Set out the listing word for word. End with the line that contains "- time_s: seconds".

● Data below:
——————————
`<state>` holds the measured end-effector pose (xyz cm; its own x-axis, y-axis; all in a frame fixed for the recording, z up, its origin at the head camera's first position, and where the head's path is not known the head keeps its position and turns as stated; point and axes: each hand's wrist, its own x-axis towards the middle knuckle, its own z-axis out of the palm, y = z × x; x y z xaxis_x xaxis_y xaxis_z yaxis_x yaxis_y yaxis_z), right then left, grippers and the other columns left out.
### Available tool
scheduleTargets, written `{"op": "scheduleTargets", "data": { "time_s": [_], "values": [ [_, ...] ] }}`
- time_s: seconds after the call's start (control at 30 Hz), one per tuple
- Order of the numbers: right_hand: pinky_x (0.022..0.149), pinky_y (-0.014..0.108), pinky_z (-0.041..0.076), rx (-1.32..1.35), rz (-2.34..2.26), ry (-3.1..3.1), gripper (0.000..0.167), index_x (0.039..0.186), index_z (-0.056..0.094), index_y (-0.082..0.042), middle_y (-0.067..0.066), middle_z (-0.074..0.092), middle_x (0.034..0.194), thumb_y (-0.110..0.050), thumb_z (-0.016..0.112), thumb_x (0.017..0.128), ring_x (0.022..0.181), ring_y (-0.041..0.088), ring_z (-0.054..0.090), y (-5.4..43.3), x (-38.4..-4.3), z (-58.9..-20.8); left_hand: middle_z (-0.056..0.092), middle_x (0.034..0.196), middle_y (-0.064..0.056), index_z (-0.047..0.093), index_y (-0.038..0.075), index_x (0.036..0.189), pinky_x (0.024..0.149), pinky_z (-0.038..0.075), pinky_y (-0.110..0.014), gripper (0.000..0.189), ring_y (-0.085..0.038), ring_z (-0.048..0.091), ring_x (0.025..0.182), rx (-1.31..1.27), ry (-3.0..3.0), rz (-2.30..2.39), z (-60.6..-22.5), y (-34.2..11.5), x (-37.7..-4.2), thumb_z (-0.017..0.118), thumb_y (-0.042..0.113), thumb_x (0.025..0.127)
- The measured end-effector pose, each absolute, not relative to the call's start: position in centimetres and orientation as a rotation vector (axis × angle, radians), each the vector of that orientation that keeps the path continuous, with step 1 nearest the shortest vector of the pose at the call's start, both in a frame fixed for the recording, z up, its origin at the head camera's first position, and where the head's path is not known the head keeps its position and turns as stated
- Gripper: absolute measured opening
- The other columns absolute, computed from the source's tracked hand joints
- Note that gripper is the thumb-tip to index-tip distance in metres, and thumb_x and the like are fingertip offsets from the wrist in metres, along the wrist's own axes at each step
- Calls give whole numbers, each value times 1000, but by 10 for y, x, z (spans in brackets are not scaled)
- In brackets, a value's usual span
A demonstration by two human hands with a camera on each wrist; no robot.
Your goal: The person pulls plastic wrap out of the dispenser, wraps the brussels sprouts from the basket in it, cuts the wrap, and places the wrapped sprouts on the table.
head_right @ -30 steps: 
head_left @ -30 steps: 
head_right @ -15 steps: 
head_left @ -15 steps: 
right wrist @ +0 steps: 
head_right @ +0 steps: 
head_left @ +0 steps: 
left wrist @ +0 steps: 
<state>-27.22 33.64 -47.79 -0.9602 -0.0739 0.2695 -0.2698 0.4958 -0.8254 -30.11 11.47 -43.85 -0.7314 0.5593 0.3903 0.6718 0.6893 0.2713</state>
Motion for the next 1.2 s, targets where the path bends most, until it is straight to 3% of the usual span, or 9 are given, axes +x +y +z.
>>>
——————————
● Response to this task:
`<state>` holds the measured end-effector pose (xyz cm; its own x-axis, y-axis; all in a frame fixed for the recording, z up, its origin at the head camera's first position, and where the head's path is not known the head keeps its position and turns as stated; point and axes: each hand's wrist, its own x-axis towards the middle knuckle, its own z-axis out of the palm, y = z × x; x y z xaxis_x xaxis_y xaxis_z yaxis_x yaxis_y yaxis_z), right then left, grippers and the other columns left out.
### Available tool
scheduleTargets, written `{"op": "scheduleTargets", "data": { "time_s": [_], "values": [ [_, ...] ] }}`
- time_s: seconds after the call's start (control at 30 Hz), one per tuple

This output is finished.